- [YOUR OBJECTIVE]: Scan the entries below and give the number of lines containing "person", with no accompanying words.

[DATASET RECORDS Boundary: Start]

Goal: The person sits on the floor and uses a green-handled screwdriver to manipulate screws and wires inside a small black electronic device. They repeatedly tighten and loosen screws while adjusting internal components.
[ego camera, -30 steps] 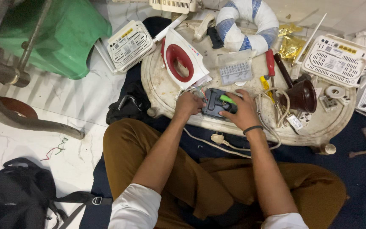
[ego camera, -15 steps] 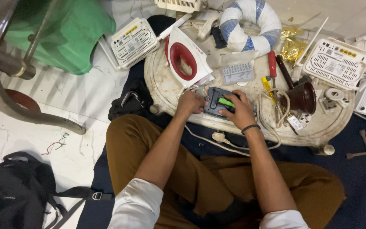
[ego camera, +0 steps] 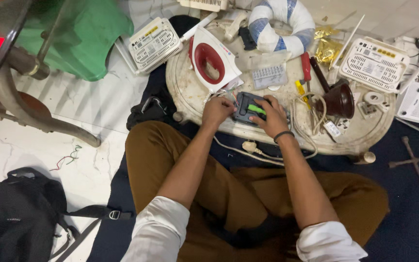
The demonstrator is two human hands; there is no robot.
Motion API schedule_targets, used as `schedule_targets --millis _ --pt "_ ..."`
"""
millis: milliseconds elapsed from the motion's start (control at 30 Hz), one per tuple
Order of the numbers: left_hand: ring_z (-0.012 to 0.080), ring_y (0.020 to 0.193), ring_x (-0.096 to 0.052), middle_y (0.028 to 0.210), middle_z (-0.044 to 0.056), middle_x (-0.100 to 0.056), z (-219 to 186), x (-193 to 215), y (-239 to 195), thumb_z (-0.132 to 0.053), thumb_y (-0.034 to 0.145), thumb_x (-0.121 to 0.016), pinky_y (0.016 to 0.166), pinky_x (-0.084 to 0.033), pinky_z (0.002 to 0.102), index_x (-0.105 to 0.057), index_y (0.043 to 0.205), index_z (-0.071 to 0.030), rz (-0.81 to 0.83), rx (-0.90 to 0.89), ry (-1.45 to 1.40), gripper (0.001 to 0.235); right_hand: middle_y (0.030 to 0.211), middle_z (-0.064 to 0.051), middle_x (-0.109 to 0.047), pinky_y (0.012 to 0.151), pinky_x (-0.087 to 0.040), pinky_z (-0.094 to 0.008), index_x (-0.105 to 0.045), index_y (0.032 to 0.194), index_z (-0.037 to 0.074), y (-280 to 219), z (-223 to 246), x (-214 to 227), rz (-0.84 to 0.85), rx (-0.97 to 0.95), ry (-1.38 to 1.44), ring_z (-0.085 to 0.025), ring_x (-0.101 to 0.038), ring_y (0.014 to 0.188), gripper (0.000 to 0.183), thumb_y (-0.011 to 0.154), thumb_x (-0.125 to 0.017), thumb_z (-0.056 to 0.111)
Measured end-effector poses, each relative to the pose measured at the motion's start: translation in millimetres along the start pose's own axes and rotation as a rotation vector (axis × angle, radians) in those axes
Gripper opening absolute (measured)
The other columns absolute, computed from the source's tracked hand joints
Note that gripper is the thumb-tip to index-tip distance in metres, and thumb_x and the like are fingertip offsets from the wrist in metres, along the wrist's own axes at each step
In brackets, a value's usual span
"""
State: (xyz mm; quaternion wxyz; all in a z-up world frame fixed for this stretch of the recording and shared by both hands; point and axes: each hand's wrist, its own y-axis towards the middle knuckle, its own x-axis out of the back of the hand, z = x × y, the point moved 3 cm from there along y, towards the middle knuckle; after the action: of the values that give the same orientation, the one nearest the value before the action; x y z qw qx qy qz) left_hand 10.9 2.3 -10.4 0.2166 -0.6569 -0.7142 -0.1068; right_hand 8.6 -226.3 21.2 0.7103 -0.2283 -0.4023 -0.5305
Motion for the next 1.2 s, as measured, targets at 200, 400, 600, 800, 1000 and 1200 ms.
schedule_targets --millis 200,400,600,800,1000,1200 --pt "0.0158 0.056 -0.068 0.069 0.010 -0.074 23 -11 4 -0.015 0.079 -0.083 0.054 -0.054 0.031 -0.078 0.083 -0.004 0.074 0.198 -0.120 0.013 0.149 -0.013 -0.048 0.109 -0.041 -0.048 -0.062 0.137 0.016 0 1 -3 0.010 -0.039 0.014 -0.040 -0.050 0.128 0.066 0.078 -0.087 0.031" --pt "0.0161 0.052 -0.066 0.065 0.010 -0.070 32 -23 19 -0.005 0.085 -0.072 0.044 -0.051 0.031 -0.077 0.087 0.001 0.118 0.294 -0.358 0.008 0.147 -0.020 -0.048 0.105 -0.041 -0.051 -0.064 0.139 0.018 -3 -4 -8 -0.050 0.018 -0.042 -0.045 -0.048 0.127 0.063 0.079 -0.083 0.026" --pt "0.0159 0.059 -0.071 0.074 0.008 -0.073 20 -18 18 -0.012 0.090 -0.069 0.048 -0.056 0.029 -0.076 0.093 -0.004 0.085 0.379 -0.410 0.011 0.139 -0.016 -0.060 0.100 -0.046 -0.053 -0.065 0.137 0.019 3 -5 -5 -0.027 -0.027 -0.151 -0.045 -0.058 0.117 0.045 0.092 -0.071 0.024" --pt "0.0160 0.058 -0.070 0.075 0.007 -0.073 26 -12 18 -0.009 0.090 -0.066 0.047 -0.054 0.028 -0.074 0.093 -0.006 0.106 0.436 -0.528 0.009 0.133 -0.015 -0.064 0.098 -0.047 -0.052 -0.068 0.133 0.016 11 8 0 -0.044 -0.012 -0.157 -0.043 -0.060 0.115 0.042 0.093 -0.071 0.026" --pt "0.0171 0.051 -0.060 0.070 0.011 -0.066 45 -15 25 0.005 0.085 -0.064 0.039 -0.038 0.029 -0.070 0.085 0.002 0.095 0.462 -0.576 0.007 0.133 -0.013 -0.067 0.097 -0.047 -0.051 -0.069 0.131 0.016 9 20 10 -0.037 -0.008 -0.226 -0.042 -0.061 0.111 0.040 0.092 -0.071 0.026" --pt "0.0184 0.053 -0.064 0.071 0.013 -0.069 51 -21 27 0.002 0.084 -0.069 0.040 -0.045 0.029 -0.072 0.089 0.002 0.118 0.459 -0.551 0.005 0.129 -0.015 -0.067 0.097 -0.048 -0.049 -0.074 0.125 0.015 4 28 14 -0.128 0.007 -0.174 -0.040 -0.061 0.113 0.041 0.086 -0.078 0.024"
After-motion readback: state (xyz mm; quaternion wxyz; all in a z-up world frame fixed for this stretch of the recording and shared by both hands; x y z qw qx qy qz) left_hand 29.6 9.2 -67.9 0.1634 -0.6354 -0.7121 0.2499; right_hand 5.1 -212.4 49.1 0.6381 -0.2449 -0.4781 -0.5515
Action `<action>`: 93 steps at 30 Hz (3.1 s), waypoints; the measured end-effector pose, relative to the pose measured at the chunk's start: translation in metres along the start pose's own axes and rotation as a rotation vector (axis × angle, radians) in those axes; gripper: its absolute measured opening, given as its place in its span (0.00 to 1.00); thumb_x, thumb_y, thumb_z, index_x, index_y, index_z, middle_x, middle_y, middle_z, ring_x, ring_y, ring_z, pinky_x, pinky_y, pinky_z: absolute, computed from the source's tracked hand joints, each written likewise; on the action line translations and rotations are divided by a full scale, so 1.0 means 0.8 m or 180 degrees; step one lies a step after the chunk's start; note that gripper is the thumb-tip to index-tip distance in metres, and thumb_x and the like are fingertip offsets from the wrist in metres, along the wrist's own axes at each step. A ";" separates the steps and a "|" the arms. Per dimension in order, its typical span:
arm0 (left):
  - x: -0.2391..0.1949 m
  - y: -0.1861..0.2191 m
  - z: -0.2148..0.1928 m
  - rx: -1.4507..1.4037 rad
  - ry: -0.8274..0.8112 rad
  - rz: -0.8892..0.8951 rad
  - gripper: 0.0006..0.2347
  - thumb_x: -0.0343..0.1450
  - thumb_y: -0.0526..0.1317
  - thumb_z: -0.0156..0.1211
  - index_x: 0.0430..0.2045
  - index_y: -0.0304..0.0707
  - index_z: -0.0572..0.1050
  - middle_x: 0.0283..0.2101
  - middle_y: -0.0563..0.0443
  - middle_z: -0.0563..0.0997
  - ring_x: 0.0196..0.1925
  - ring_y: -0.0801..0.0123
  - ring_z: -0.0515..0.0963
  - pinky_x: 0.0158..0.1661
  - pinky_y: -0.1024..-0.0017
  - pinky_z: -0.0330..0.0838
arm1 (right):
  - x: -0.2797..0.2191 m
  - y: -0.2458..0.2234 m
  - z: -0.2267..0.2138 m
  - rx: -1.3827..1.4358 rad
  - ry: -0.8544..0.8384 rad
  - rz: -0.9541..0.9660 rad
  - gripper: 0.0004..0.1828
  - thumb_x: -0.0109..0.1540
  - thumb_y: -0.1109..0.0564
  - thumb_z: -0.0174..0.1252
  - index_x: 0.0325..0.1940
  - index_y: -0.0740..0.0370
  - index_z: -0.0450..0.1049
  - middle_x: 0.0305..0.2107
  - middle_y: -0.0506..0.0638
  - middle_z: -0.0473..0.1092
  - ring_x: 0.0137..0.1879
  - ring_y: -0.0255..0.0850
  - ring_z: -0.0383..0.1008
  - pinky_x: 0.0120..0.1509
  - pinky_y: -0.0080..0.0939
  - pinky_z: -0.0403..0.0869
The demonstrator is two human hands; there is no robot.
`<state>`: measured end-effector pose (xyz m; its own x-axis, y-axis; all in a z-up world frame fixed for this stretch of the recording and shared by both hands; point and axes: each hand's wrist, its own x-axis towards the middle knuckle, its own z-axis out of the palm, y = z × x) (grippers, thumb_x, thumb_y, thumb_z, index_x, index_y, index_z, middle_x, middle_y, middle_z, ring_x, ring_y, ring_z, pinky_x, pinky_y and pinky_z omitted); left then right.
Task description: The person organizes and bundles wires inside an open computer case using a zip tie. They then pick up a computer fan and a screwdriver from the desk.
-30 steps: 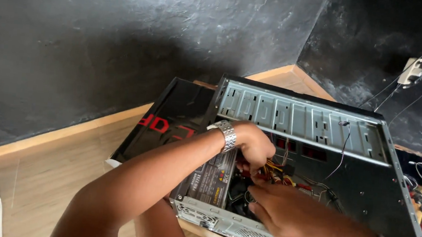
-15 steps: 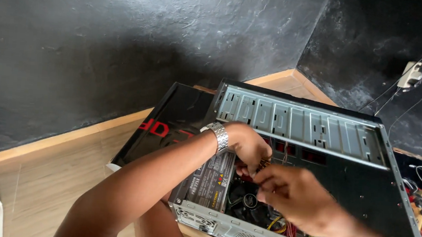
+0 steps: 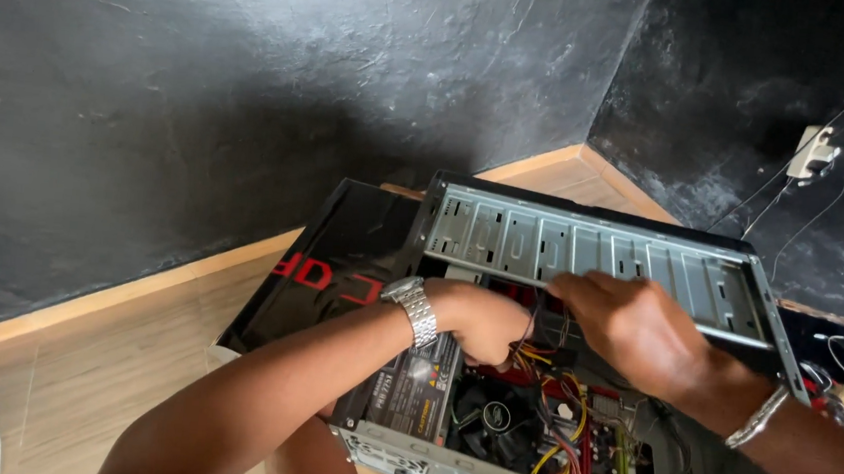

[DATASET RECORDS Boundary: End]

- [EXERCISE SOLUTION]: 2